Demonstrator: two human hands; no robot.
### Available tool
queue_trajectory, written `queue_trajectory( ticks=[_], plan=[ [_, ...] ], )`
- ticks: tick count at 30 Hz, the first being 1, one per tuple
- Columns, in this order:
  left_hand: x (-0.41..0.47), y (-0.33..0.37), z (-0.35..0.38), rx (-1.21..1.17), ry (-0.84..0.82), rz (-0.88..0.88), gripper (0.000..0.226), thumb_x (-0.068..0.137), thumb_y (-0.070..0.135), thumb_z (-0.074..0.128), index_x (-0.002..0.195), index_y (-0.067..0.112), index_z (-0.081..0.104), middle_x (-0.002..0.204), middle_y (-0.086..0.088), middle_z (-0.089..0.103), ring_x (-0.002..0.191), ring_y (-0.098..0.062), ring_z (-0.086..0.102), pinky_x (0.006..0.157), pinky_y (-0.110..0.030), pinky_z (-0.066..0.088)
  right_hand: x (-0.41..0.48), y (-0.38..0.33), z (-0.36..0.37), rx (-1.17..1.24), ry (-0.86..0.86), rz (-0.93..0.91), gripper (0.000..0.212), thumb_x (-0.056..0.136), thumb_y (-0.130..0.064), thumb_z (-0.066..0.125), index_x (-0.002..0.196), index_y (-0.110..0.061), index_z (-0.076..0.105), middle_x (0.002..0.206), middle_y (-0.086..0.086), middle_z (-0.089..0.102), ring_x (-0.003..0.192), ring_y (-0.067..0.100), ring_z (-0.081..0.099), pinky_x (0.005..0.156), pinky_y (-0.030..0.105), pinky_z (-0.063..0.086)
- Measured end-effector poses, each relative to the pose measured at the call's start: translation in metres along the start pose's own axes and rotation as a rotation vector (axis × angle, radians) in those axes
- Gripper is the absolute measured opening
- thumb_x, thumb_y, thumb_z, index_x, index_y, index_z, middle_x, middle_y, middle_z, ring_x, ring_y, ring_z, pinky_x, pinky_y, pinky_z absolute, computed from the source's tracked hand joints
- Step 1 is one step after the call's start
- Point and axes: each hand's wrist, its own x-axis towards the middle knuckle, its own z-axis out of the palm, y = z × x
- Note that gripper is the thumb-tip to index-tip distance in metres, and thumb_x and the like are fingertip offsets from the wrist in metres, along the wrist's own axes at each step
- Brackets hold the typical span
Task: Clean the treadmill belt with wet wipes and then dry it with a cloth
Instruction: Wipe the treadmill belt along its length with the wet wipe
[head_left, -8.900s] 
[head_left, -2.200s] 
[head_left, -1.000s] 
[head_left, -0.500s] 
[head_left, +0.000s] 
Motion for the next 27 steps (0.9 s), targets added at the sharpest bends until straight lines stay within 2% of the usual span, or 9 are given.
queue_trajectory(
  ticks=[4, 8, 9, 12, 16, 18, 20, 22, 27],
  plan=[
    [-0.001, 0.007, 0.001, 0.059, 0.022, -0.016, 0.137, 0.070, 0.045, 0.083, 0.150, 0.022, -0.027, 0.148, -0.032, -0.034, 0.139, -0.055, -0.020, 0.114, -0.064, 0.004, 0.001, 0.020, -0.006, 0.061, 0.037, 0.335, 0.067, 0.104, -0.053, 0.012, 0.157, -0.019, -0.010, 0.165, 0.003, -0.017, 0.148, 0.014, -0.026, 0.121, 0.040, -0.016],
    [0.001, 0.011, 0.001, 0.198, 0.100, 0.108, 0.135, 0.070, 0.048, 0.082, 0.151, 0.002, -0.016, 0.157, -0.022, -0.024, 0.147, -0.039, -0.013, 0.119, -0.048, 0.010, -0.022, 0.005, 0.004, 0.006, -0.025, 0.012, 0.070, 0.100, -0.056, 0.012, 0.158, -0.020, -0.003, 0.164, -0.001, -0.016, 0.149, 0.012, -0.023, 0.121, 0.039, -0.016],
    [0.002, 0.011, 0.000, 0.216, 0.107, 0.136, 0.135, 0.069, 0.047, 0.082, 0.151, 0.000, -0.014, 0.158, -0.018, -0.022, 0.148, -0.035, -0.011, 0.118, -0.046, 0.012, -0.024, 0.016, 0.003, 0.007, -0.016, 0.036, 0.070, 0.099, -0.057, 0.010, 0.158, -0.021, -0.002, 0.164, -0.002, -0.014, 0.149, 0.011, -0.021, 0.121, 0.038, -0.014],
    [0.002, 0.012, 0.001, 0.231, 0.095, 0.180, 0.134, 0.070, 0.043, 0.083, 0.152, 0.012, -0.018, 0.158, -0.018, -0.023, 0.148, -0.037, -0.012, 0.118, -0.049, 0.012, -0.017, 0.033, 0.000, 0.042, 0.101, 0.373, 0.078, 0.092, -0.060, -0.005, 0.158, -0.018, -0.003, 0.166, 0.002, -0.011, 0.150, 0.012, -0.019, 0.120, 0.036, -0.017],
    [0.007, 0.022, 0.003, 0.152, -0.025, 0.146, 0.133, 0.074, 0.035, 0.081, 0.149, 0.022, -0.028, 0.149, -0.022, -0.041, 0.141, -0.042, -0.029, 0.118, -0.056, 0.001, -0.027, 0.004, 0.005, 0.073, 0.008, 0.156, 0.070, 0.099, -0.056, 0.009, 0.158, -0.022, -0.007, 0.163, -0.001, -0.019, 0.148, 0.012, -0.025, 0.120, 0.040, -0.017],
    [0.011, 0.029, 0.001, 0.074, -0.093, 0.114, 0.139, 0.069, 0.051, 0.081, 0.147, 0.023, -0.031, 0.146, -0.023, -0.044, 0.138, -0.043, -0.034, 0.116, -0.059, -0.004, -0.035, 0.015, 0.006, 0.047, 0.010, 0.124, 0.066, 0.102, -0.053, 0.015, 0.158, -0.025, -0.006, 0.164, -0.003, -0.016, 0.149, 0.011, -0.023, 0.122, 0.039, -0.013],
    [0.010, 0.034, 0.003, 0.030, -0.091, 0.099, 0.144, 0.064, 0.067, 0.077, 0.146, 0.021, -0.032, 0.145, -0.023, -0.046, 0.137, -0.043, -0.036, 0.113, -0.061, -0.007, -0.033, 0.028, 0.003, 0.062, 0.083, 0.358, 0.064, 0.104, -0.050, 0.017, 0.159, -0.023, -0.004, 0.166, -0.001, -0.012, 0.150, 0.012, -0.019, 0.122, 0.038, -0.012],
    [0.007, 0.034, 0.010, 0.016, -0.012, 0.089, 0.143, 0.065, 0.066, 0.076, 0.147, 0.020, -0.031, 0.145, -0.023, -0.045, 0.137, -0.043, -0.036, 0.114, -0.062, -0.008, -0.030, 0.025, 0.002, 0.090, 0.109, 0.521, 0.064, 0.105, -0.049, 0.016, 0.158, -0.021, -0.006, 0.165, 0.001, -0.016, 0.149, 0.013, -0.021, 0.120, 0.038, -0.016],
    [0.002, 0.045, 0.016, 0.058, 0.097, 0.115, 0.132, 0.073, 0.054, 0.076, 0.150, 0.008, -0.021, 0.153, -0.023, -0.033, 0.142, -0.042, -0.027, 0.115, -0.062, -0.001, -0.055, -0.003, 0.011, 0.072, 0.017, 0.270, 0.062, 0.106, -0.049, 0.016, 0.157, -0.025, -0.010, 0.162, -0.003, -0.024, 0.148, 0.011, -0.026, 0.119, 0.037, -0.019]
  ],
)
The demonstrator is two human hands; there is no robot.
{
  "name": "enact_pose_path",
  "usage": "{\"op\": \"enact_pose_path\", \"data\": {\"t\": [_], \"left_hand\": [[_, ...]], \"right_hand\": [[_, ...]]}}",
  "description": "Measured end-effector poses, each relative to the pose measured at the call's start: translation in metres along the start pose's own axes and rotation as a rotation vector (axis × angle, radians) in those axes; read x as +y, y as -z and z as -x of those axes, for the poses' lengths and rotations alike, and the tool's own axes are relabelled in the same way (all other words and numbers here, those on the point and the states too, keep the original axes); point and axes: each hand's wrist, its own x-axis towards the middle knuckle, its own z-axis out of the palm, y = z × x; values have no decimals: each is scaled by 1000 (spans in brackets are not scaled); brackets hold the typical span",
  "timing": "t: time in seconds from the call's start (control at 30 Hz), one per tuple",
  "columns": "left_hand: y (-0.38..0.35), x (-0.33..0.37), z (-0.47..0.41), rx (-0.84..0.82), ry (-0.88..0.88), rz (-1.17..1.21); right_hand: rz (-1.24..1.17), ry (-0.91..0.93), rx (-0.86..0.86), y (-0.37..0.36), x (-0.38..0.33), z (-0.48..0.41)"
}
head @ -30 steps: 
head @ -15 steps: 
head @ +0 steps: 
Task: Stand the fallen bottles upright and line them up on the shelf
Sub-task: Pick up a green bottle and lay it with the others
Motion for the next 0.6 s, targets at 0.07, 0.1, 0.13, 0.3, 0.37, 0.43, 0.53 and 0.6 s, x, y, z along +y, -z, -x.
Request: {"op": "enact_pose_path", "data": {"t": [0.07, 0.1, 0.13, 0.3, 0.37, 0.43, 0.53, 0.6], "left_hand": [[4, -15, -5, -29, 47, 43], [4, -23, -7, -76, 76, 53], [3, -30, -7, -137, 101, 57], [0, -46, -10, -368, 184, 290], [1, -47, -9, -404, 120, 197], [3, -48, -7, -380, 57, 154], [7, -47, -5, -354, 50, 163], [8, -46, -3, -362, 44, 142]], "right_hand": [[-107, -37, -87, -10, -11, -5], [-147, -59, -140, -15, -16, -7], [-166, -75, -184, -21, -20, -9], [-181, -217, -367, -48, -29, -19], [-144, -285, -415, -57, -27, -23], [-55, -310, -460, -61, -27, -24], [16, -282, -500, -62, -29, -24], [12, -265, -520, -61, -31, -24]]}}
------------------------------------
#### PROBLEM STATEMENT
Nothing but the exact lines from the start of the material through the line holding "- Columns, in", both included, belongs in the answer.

#### RESULT OF THE TASK
Demonstrator: two human hands; no robot.
### Available tool
queue_trajectory, written `queue_trajectory( ticks=[_], plan=[ [_, ...] ], )`
- ticks: tick count at 30 Hz, the first being 1, one per tuple
- Columns, in this order:

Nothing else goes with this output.